▶ _Work to complete_
For this task, extract exactly the lines of the data below, from the line containing "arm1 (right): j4" through the last one, with pictures left out.
------
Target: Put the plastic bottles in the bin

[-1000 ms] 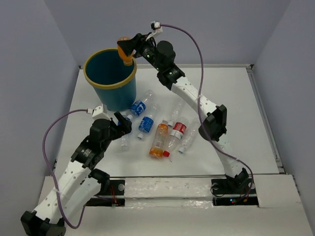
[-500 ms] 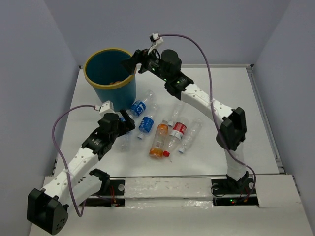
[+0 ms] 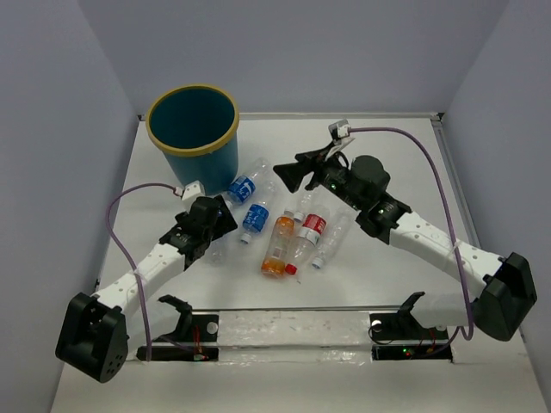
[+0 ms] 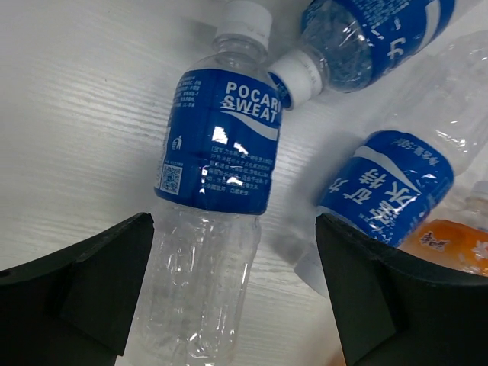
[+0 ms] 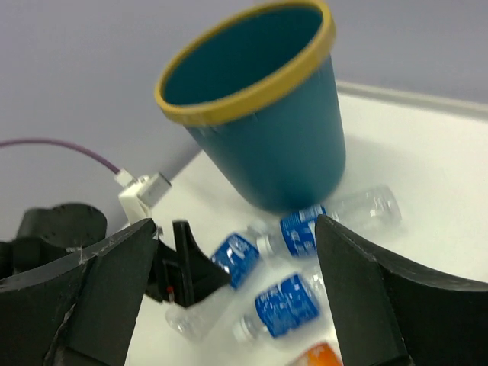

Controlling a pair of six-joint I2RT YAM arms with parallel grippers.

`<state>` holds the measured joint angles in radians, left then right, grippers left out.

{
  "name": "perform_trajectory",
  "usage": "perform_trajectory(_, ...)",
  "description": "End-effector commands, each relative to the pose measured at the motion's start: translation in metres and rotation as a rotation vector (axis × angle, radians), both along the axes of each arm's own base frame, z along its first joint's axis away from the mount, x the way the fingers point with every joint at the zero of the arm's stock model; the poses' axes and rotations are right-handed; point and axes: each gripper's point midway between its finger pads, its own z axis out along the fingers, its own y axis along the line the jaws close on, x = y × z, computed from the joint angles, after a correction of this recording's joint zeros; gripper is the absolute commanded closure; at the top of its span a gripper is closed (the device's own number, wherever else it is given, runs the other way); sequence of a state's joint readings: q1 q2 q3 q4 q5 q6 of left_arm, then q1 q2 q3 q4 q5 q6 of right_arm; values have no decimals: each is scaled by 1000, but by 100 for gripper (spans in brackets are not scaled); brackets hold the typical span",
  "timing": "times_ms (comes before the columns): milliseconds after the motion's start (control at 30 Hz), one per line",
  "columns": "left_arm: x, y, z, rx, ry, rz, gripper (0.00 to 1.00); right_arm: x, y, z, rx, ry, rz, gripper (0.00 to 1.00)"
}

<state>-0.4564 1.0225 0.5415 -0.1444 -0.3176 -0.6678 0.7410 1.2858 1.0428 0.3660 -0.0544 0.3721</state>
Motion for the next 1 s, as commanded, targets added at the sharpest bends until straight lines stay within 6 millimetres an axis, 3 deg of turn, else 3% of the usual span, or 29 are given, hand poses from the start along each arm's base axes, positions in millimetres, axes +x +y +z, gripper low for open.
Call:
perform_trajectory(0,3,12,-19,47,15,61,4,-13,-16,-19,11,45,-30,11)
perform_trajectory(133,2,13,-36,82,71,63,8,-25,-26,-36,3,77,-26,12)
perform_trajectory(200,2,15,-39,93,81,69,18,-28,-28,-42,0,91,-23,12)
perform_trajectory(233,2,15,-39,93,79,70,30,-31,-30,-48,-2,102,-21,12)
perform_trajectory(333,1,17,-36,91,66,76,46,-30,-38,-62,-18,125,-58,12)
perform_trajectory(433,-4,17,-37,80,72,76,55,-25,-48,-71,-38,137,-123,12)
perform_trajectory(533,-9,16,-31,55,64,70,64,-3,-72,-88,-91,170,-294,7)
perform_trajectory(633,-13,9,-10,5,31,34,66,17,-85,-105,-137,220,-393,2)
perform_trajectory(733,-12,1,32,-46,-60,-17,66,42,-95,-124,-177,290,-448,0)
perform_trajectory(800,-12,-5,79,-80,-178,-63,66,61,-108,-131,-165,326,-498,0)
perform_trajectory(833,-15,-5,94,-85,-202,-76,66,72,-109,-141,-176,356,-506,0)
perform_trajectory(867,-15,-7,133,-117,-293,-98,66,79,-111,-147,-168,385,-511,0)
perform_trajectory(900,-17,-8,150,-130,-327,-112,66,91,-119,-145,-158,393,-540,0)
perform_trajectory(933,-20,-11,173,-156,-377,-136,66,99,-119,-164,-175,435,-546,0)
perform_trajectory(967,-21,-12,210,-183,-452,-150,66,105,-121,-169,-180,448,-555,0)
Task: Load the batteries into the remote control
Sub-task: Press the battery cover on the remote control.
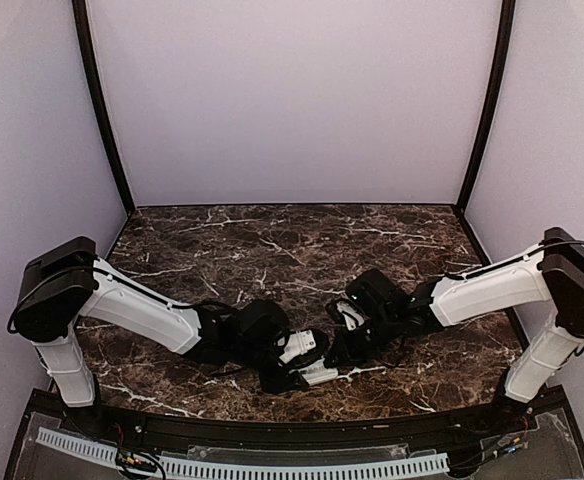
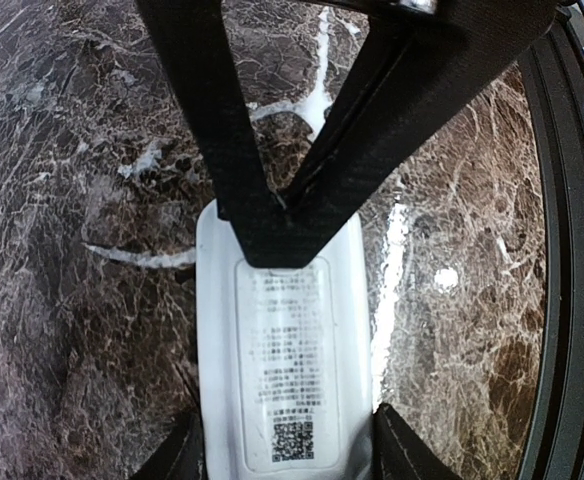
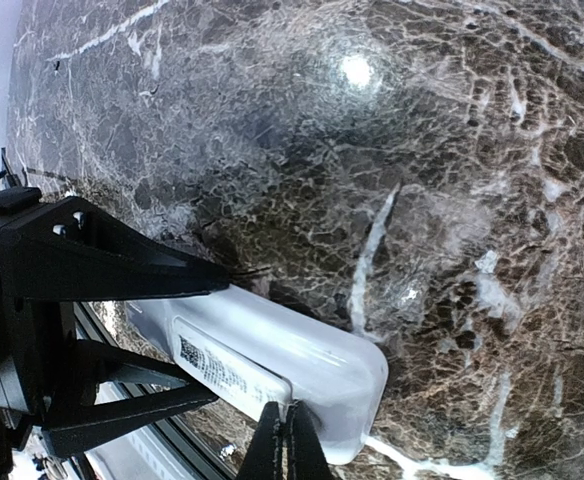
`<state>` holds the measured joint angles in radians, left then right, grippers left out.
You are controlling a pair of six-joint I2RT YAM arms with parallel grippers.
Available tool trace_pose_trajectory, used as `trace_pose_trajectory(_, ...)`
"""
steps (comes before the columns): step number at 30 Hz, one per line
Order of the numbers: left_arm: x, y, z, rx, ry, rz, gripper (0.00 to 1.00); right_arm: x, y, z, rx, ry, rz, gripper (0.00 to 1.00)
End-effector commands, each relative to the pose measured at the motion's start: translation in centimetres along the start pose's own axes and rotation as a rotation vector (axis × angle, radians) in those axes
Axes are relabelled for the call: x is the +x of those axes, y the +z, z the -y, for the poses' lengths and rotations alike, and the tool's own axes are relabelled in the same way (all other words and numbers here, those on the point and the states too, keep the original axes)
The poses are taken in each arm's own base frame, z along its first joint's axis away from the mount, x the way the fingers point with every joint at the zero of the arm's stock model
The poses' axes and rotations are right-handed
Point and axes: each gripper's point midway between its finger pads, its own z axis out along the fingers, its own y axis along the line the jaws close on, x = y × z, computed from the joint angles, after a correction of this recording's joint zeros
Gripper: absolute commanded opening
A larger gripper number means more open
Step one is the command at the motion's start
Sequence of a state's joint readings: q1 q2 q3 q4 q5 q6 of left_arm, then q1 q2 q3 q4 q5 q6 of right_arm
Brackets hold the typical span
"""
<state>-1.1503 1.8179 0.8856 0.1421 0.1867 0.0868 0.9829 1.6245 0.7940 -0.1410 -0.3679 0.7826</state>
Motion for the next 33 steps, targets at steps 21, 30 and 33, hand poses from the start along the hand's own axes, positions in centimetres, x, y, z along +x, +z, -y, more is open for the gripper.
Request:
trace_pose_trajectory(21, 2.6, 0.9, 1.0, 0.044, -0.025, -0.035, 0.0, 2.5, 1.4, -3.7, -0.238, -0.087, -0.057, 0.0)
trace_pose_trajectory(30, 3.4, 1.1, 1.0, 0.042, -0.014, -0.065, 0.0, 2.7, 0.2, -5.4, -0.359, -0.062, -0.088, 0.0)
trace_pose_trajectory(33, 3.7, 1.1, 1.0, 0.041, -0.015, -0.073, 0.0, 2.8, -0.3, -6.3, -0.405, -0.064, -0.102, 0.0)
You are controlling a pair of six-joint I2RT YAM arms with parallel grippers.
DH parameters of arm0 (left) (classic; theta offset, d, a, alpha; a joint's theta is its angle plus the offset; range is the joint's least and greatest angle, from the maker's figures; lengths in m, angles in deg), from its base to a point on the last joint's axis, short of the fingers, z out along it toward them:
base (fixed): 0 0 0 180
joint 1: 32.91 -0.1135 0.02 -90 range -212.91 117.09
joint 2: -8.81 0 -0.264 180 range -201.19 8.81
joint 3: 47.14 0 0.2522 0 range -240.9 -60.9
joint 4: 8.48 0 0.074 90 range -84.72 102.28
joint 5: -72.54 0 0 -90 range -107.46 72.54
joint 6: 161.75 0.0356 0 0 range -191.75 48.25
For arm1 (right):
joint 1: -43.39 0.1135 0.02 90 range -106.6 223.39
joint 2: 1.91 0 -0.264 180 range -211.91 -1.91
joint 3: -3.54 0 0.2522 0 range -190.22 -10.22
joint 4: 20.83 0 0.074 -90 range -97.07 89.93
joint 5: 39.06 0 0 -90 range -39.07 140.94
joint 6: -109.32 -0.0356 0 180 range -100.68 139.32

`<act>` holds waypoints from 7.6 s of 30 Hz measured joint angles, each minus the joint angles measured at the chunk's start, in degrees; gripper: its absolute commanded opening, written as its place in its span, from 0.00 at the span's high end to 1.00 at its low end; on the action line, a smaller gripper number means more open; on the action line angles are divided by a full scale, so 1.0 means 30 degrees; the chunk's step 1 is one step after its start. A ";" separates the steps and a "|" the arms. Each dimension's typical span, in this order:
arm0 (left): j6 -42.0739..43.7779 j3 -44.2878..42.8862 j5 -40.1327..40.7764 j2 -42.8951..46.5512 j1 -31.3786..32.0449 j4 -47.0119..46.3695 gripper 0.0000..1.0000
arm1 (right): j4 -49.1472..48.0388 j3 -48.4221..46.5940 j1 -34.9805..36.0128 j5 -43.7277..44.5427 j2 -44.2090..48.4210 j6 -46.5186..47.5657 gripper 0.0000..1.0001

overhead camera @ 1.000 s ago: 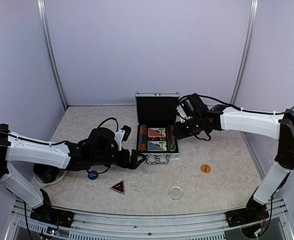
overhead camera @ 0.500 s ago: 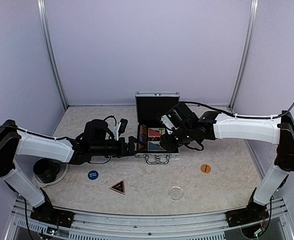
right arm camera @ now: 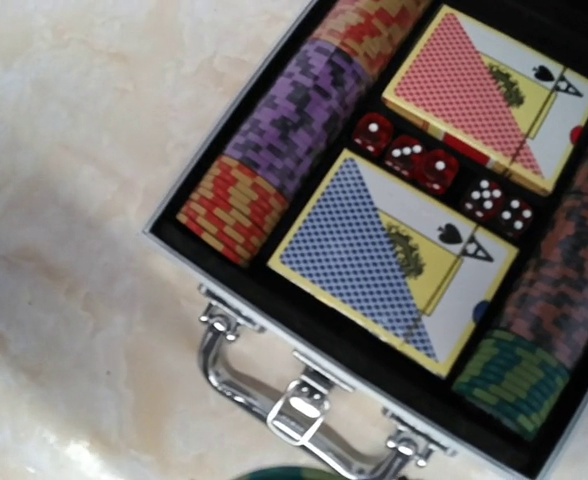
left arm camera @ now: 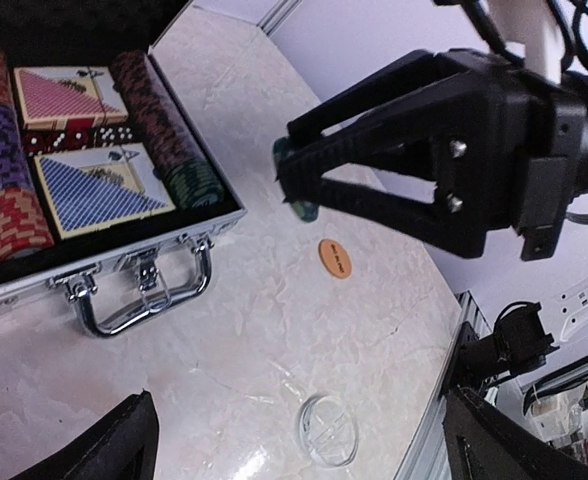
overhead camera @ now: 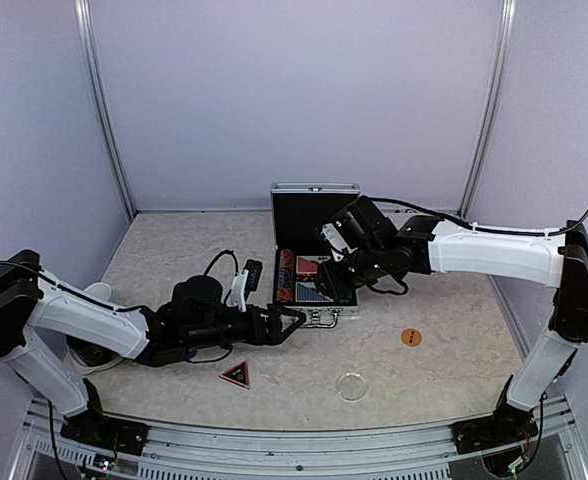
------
▶ _Response area_
arm1 (right): j4 -49.1472..48.0388 j3 -48.4221..46.5940 j1 -34.9805..36.0128 j5 -43.7277..44.5427 j2 -44.2090..48.4210 j6 -46.5186..47.5657 gripper 0.0000..1.0001

overhead camera @ 1.000 s ago: 
overhead camera @ 0.500 s ago: 
right arm camera @ now: 
left arm camera @ now: 
overhead camera @ now: 

The output is now complete.